Copy out each line below that has the word "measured" in it.

### Source records
──────────

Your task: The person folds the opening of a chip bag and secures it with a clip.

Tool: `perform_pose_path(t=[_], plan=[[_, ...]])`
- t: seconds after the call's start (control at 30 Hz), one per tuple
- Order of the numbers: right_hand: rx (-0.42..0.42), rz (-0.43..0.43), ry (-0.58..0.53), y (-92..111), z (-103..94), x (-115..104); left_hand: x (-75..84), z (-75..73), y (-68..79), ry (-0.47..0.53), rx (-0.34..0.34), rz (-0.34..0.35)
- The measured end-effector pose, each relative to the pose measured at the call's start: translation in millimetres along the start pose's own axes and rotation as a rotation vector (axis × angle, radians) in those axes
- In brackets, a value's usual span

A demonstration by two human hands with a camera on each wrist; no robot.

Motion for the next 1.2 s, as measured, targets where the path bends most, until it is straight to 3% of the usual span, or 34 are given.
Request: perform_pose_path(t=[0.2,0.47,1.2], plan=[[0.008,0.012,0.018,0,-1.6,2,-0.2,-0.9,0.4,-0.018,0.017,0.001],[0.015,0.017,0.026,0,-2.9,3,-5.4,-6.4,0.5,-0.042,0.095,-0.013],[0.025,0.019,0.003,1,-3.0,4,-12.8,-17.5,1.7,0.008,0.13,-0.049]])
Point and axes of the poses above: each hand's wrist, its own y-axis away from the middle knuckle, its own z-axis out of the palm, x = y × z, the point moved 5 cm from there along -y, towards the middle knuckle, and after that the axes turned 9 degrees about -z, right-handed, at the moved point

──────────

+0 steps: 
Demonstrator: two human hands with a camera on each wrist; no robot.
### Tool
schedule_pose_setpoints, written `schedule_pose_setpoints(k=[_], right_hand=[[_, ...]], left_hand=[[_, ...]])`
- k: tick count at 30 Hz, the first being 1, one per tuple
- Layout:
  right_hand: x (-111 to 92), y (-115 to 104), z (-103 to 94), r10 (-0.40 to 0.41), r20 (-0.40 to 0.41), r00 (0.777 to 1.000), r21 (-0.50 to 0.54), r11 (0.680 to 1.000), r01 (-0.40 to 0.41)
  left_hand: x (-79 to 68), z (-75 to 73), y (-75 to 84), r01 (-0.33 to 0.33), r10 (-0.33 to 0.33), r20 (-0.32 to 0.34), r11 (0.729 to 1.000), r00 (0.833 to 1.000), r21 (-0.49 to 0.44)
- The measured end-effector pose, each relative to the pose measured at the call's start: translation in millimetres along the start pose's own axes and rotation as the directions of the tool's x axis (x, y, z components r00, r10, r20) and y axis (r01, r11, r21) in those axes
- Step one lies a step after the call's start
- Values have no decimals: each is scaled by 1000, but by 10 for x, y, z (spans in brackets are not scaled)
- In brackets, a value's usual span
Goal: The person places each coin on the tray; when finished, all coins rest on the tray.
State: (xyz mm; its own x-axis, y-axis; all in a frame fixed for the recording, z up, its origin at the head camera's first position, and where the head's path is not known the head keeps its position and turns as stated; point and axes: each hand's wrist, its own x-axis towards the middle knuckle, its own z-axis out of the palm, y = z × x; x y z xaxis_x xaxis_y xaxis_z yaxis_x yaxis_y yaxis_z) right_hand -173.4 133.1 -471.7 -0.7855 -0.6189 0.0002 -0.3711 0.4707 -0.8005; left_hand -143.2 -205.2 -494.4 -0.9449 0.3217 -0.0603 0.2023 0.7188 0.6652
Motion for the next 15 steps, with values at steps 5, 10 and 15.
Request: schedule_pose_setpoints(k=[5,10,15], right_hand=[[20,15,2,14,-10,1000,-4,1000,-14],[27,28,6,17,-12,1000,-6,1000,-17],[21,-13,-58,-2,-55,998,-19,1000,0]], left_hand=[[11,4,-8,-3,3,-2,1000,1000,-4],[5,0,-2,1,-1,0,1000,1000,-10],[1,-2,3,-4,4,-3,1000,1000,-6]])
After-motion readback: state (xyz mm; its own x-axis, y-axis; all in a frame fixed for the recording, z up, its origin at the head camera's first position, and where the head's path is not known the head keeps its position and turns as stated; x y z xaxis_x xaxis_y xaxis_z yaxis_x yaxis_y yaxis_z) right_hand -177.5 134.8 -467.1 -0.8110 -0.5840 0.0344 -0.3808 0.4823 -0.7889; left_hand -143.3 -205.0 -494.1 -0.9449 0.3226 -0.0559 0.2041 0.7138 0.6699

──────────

### Reply to the exercise
- The measured end-effector pose, each relative to the pose measured at the call's start: translation in millimetres along the start pose's own axes and rotation as a rotation vector (axis × angle, radians) in those axes
Motion for the next 1.2 s, as measured, targets where the path bends most, until it is straight to 3% of the usual span, or 34 are given.
- The measured end-effector pose, each relative to the pose measured at the call's start: translation in millimetres along the start pose's own axes and rotation as the directions of the tool's x axis (x, y, z components r00, r10, r20) and y axis (r01, r11, r21) in those axes

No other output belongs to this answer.